### Work to complete
The expected answer is the full listing, repeated exactly and free of images.

### Information provided
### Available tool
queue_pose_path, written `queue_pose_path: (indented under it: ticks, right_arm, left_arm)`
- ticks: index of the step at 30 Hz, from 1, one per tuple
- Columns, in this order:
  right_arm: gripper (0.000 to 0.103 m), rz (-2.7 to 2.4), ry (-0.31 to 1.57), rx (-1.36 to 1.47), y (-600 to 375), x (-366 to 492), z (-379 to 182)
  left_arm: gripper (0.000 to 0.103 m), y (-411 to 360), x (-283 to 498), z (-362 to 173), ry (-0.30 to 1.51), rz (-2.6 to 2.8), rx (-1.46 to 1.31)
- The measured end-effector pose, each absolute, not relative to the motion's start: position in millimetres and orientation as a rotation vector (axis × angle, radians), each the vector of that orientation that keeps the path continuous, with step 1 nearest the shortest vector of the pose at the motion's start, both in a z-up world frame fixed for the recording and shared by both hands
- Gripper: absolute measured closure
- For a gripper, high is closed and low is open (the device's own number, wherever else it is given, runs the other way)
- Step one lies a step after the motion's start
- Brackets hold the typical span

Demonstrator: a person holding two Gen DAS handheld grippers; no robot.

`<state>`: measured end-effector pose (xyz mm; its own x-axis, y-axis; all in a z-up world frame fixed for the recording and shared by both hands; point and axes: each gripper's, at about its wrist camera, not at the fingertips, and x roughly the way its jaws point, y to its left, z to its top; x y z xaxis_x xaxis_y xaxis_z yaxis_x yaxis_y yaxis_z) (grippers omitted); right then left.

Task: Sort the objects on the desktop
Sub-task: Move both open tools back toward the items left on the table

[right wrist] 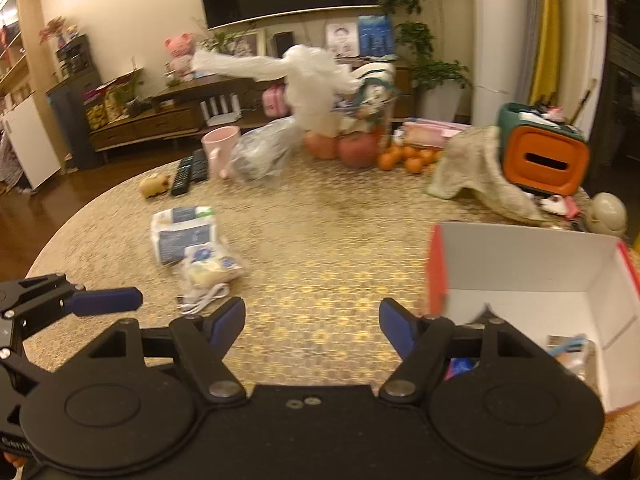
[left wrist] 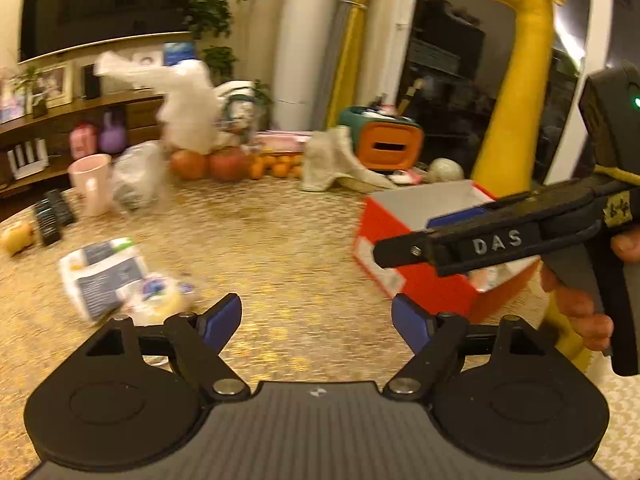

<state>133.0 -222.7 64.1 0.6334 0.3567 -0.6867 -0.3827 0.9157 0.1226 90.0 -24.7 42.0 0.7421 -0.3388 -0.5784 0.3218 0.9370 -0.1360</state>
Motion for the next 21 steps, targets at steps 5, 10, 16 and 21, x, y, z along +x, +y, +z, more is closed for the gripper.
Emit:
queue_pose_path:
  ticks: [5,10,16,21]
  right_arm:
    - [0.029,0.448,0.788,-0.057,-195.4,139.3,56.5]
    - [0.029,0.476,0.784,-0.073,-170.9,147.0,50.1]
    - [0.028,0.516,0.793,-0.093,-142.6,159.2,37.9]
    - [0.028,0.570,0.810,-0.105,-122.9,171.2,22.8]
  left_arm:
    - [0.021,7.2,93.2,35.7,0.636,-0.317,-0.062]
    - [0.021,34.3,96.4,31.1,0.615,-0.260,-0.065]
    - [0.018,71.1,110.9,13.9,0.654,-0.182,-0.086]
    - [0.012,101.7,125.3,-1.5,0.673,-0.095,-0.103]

### Answer for the task
### Available tool
queue_pose_path, written `queue_pose_path: (indented under it: ticks, right_arm, left_arm)`
- ticks: index of the step at 30 Hz, from 1, one per tuple
- Columns, in this order:
  right_arm: gripper (0.000 to 0.103 m), rz (-2.7 to 2.4), ry (-0.31 to 1.57), rx (-1.36 to 1.47), y (-600 to 375), x (-366 to 492), z (-379 to 182)
  left_arm: gripper (0.000 to 0.103 m), y (-411 to 360), x (-283 to 498), z (-362 to 173), ry (-0.30 to 1.51), rz (-2.6 to 2.8), rx (-1.46 to 1.31)
- The measured end-effector pose, each absolute, not relative to the motion's start: position in millimetres and orientation as a rotation vector (axis × angle, radians), each the vector of that orientation that keeps the path continuous, with step 1 nearest the shortest vector of the pose at the motion's start, both in a z-up world frame fixed for the recording and shared by both hands
- Gripper: absolute measured closure
- For a gripper, high is closed and low is open (the device's own number, wherever else it is given, runs the other way)
- Step one lies a step after the motion's start
- Brackets hold the typical span

Demonstrator: a person holding two Gen DAS handheld grippers; no robot.

`<state>`: measured end-effector pose (xyz mm; its own x-axis, y-axis; all in a z-up world frame fixed for the recording and shared by both hands; point and axes: each gripper's, at about its wrist camera, not at the fingertips, and x roughly the way its jaws point, y to its left, z to its top; x y z xaxis_x xaxis_y xaxis_z yaxis_x yaxis_y yaxis_z) (grippers omitted); right then left.

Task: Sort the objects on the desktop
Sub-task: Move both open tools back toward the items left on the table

[right wrist] 
[left wrist] 

<state>133.0 -222.7 64.1 0.6334 0.3567 -0.6867 -0.3827 0.9157 0.1226 90.0 -24.7 42.0 0.7421 -0.3388 -0.5784 0.3218 0.9370 -0.1360</state>
Motion for the next 21 steps, targets at steps 5, 10, 16 and 21, x, y, z along +x, +y, +z, more is closed for the gripper.
Emit:
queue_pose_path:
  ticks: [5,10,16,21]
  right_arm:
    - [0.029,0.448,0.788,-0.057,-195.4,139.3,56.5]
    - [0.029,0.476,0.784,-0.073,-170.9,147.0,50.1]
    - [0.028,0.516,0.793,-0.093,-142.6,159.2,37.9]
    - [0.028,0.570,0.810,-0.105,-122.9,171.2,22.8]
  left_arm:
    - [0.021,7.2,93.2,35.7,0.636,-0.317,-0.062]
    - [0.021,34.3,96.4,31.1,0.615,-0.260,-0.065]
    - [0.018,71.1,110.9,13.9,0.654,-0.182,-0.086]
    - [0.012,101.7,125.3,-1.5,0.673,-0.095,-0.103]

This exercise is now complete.